Your goal:
Nothing but the lines below between the line holding "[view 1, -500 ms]" and the line holding "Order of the", inclusive, should appear in the answer, each set down exactly.

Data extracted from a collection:
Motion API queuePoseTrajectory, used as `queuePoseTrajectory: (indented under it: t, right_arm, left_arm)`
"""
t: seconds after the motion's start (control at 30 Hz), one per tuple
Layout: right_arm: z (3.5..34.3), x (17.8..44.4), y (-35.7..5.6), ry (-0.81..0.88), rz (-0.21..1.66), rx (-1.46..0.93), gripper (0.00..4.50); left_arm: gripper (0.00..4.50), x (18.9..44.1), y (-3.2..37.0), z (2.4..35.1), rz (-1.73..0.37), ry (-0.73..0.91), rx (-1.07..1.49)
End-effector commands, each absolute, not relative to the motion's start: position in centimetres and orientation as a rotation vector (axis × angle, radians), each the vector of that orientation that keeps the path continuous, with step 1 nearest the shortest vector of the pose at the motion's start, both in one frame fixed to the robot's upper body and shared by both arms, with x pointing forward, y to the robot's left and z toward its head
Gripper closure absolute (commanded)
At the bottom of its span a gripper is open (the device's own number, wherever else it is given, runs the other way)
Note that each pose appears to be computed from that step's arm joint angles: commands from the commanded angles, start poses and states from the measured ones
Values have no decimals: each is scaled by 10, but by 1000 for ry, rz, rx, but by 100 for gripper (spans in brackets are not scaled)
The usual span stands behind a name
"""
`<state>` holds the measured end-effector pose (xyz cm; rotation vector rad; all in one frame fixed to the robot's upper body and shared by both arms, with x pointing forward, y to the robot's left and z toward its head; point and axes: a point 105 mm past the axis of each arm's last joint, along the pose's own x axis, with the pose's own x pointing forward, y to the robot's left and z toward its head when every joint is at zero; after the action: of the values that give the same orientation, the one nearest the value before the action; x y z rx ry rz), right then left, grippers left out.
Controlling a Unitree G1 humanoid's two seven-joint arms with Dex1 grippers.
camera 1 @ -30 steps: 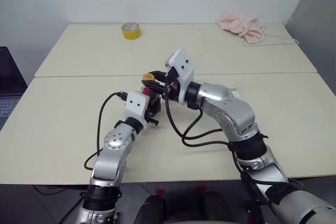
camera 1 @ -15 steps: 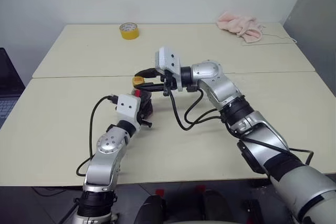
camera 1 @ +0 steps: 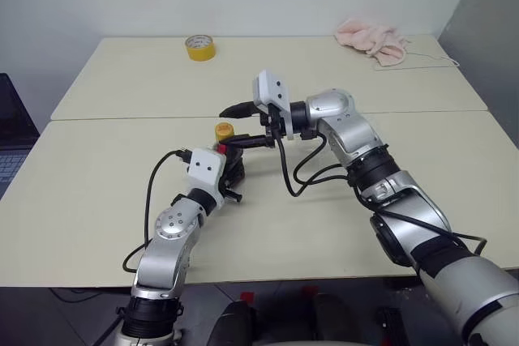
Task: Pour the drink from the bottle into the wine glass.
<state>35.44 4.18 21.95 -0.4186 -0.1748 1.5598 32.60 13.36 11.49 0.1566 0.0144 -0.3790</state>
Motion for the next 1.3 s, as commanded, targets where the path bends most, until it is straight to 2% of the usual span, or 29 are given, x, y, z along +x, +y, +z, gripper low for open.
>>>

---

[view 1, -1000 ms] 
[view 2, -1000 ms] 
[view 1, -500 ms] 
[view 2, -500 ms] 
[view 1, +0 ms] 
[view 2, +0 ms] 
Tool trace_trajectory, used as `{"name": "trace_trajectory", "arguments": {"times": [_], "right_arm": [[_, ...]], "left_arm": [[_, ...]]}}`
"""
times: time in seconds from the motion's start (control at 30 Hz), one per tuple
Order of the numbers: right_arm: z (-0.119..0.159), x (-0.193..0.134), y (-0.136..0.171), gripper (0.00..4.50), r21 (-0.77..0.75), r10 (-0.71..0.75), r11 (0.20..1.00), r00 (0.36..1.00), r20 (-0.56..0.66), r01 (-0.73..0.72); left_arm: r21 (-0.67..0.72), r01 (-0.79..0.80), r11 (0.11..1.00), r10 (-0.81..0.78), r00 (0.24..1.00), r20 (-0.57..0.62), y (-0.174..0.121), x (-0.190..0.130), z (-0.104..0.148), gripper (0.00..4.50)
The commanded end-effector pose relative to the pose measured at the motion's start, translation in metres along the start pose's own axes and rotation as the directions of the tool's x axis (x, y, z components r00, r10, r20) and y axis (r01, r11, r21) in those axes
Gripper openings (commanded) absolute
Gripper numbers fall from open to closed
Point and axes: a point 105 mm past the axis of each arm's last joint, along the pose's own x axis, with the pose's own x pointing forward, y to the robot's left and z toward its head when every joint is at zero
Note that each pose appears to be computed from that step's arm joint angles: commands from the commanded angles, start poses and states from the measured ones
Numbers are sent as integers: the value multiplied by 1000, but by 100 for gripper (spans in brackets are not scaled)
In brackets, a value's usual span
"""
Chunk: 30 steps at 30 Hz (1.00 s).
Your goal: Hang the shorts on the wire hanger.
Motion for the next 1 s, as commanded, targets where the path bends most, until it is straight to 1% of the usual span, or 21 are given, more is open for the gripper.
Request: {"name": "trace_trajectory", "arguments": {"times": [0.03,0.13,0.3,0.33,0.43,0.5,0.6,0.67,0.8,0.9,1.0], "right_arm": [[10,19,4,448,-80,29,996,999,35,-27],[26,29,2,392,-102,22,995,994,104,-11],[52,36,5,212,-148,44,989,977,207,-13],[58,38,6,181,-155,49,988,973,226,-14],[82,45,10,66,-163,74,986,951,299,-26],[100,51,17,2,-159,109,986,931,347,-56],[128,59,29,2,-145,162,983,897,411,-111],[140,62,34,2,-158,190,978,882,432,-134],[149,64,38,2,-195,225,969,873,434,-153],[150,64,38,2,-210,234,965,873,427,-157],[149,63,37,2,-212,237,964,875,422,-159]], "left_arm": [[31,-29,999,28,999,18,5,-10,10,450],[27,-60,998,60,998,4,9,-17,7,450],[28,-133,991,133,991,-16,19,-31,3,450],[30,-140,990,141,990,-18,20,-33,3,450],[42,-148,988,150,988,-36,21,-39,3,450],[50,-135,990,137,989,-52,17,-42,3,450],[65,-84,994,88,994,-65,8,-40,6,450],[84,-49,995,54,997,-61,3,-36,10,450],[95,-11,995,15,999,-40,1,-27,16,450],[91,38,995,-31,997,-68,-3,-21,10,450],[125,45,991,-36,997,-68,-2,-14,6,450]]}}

Result of the exercise:
[view 1, -500 ms] 
[view 2, -500 ms] 
[view 1, +0 ms] 
[view 2, +0 ms] 
Tool trace_trajectory, used as `{"name": "trace_trajectory", "arguments": {"times": [_], "right_arm": [[_, ...]], "left_arm": [[_, ...]]}}`
"""
times: time in seconds from the motion's start (control at 30 Hz), one per tuple
Order of the numbers: right_arm: z (-0.119..0.159), x (-0.193..0.134), y (-0.136..0.171), gripper (0.00..4.50), r21 (-0.77..0.75), r10 (-0.71..0.75), r11 (0.20..1.00), r00 (0.36..1.00), r20 (-0.56..0.66), r01 (-0.73..0.72); left_arm: r21 (-0.67..0.72), r01 (-0.79..0.80), r11 (0.11..1.00), r10 (-0.81..0.78), r00 (0.24..1.00), r20 (-0.57..0.62), y (-0.174..0.121), x (-0.190..0.130), z (-0.104..0.148), gripper (0.00..4.50)

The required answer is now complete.